The porch of the aptly named Bunkhouse, where Lambert and Smith often gather with family and friends, looks out to Mitre Peak as well as the Davis Mountains. It's one of the couple's vacation homes outside of Austin, where they are based.
Photograph by Casey Dunn
Even though there is no Wi-Fi at the Bunkhouse, Lambert still gets a lot of work done, reading and gathering inspiration for future projects. "It's actually nice that we can't get online when we are here," she says.
Photograph by Casey Dunn
Framed Thomas Müller prints lean on a shelf above her writing desk, which houses other special knick-knacks and found items from the West Texas desert.
Photograph by Casey Dunn
Depending on the mood, Lambert is usually spinning something from Bob Dylan, including his instrumental song, “Bunkhouse Theme.” The Bunkhouse’s longleaf pine floors found throughout each inviting room are original to the house.
Photograph by Casey Dunn
Lambert found this part of a "Marfa, Texas" billboard on the side of the road and salvaged it for the master bedroom.
Photograph by Casey Dunn
“It’s always beautiful here.
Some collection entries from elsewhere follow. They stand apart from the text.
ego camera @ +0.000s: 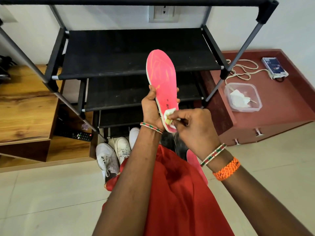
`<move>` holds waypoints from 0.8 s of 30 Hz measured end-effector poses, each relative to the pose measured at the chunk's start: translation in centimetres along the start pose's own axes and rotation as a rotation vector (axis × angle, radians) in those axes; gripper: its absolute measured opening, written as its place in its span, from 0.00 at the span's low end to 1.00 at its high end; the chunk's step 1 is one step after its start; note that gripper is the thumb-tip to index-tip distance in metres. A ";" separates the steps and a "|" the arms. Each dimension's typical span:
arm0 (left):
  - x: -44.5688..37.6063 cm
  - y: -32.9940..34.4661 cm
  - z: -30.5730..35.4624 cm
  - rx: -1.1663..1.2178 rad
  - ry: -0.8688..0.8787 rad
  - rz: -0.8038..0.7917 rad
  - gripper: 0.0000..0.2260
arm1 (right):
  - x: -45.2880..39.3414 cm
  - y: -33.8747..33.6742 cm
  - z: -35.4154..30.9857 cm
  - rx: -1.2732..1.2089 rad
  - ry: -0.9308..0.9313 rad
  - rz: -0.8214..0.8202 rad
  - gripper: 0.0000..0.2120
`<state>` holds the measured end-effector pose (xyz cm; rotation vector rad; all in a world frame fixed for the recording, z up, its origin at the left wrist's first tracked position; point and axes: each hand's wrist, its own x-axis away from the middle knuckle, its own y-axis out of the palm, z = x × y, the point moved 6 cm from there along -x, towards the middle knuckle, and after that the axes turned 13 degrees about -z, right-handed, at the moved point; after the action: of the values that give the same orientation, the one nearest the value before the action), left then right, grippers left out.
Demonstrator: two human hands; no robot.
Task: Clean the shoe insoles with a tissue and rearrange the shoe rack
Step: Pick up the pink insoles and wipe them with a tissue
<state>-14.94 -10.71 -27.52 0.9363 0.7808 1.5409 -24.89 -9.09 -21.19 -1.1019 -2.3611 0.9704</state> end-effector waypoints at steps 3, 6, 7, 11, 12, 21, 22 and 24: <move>0.0 0.2 -1.0 0.025 -0.046 0.008 0.23 | -0.9 -0.4 -0.2 0.030 -0.023 0.063 0.09; 0.1 -0.3 -0.5 0.041 -0.042 0.015 0.24 | -0.4 0.2 -0.3 0.013 -0.018 0.015 0.09; 0.1 -0.5 -0.3 0.042 -0.041 0.015 0.24 | 0.0 0.3 -0.4 -0.003 -0.018 -0.001 0.09; 0.1 0.1 -0.7 0.060 -0.050 -0.008 0.23 | -0.3 -0.3 -0.8 0.014 -0.073 0.041 0.09; 0.2 0.5 -1.1 0.076 -0.063 -0.024 0.23 | -0.9 -0.6 -1.0 0.043 -0.091 0.065 0.09; 1.0 2.3 -2.5 0.061 -0.127 -0.121 0.19 | -5.2 -3.1 -1.3 0.129 -0.077 0.118 0.13; 0.8 2.2 -2.5 0.061 -0.131 -0.111 0.20 | -4.6 -2.8 -1.1 0.145 -0.078 0.114 0.12; 0.7 2.0 -2.6 0.070 -0.154 -0.097 0.23 | -3.3 -2.8 -0.9 0.112 -0.062 0.112 0.11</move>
<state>-18.24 -10.34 -26.85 1.0406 0.7632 1.3480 -23.72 -12.53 -18.69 -1.1867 -2.2825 1.1769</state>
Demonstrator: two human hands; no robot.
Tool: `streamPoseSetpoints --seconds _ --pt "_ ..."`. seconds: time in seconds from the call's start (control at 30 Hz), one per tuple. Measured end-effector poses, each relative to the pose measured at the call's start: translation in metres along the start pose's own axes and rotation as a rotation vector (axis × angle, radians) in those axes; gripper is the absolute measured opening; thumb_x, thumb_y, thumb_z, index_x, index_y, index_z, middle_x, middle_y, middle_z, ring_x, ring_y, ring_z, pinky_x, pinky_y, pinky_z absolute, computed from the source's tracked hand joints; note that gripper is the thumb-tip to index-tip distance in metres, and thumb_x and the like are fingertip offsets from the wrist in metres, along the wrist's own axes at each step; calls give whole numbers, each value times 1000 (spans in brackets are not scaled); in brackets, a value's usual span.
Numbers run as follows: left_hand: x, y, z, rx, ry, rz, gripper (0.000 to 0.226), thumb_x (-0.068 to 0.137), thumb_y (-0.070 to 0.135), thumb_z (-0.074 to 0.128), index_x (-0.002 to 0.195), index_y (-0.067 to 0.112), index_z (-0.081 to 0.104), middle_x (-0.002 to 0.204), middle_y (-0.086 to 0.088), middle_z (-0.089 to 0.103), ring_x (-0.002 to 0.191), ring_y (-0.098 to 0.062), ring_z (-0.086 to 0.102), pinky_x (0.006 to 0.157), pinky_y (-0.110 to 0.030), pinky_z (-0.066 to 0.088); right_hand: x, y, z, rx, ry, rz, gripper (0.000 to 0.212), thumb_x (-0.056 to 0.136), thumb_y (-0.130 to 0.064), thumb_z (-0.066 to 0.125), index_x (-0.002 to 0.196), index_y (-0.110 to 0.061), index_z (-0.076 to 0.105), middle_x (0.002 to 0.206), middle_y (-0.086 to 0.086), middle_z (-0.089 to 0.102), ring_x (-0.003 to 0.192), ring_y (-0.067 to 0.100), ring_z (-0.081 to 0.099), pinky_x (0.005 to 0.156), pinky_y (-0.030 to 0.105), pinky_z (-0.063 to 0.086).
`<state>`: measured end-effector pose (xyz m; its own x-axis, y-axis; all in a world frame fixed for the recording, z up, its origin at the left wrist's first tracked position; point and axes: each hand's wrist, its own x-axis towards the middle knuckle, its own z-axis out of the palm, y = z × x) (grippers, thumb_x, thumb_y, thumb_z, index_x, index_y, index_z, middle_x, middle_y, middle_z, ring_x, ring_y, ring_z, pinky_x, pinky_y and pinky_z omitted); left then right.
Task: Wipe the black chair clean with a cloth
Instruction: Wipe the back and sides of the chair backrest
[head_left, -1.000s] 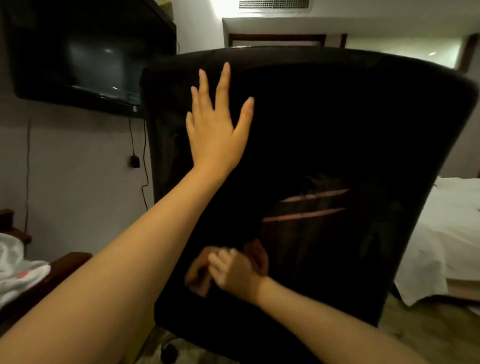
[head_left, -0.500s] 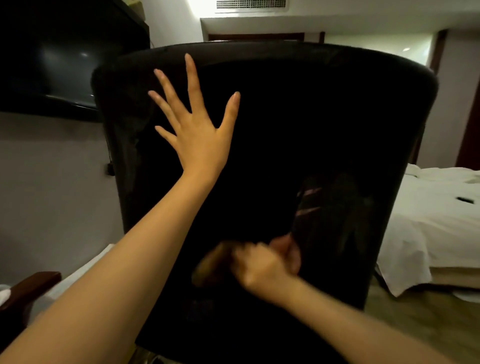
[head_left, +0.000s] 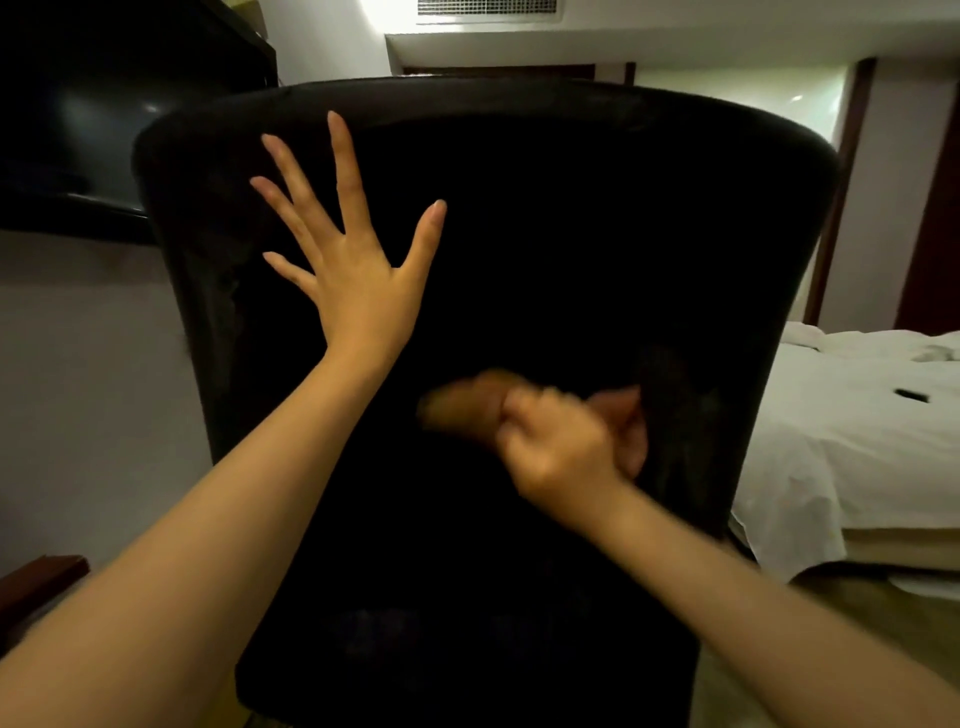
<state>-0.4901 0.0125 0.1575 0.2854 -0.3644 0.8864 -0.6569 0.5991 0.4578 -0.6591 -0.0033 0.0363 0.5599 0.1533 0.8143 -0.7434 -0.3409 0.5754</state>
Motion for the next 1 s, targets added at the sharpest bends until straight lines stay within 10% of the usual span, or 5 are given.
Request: streamPoseSetpoints --seconds 0.17,0.47,0.73,0.9,1.0 --pt "-1 1 -6 -5 -15 12 89 83 64 44 148 22 1 154 -17 -20 139 -39 -22 103 -73 -7 -109 -59 1 196 -334 -323 43 98 -14 34 71 -24 66 83 -5 67 68 13 50 60 25 31" --pt "-2 6 -1 25 35 12 87 85 62 44 149 18 3 153 -23 -15 138 -44 -20 102 -72 -10 21 57 -30 -20 192 59 2 89 -10 49 87 -10 49 95 10 56 65 27 57 52 32 46" --pt "-3 61 8 264 19 358 74 88 60 36 147 21 16 155 -19 8 142 -41 1 108 -63 -6 -103 9 -31 161 -254 -390 16 97 -14 37 91 -19 51 91 0 69 75 15 46 63 26 34" --pt "9 105 39 321 -120 621 67 91 55 27 148 23 11 158 -6 9 145 -25 2 115 -42 -6 -15 104 -54 -173 225 69 13 96 -12 45 84 -8 50 95 12 49 71 26 46 59 36 41" --pt "10 113 53 344 -162 658 63 93 52 27 147 22 16 154 -3 24 144 -21 11 115 -41 -7 -49 71 -45 -14 -62 459 18 94 -17 47 83 -14 61 76 -4 56 65 12 51 59 31 45"
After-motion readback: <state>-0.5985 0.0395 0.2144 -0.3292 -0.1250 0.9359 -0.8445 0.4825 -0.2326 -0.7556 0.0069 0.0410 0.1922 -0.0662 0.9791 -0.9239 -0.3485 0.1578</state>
Late summer and early fall are lovely because summer is the rainy season,” Lambert says. “By September, the whole place gets insanely green, green like Ireland.”
Photograph by Casey Dunn
In the dining room, a Japanese flag and another salvaged sign that once read “Holiday Capri Inn” provide the backdrop for a reclaimed wood dining table with perfectly mix-matched chairs and a light fixture made by Lambert’s friend and collaborator, Jack Sanders of Design Build Adventure in Austin. “We used to have a hanging chandelier that was candlelit, but we needed something more reliable that would still give low light and would cast a long way—so Jack made it happen.”
Photograph by Casey Dunn
Lambert’s friend and collaborator Jamey Garza built the white stucco bath house for her. “It’s the best place ever to take a bath, especially when the cholla is in bloom,” she says.
Photograph by Casey Dunn
The table on the screened porch is held up by oil barrels that Lambert found in an alley in Marfa.
Photograph by Casey Dunn
Lambert's pool (which recently adorned the cover of a West Elm catalog) was put in long ago as a cistern to supply water to the house and stock tanks in the pens down the hill. Once the family got an electric pump and dismantled the windmill, the cistern became a pool. “You can swim for much of the year,” Lambert says. “Just not in the dead of winter.”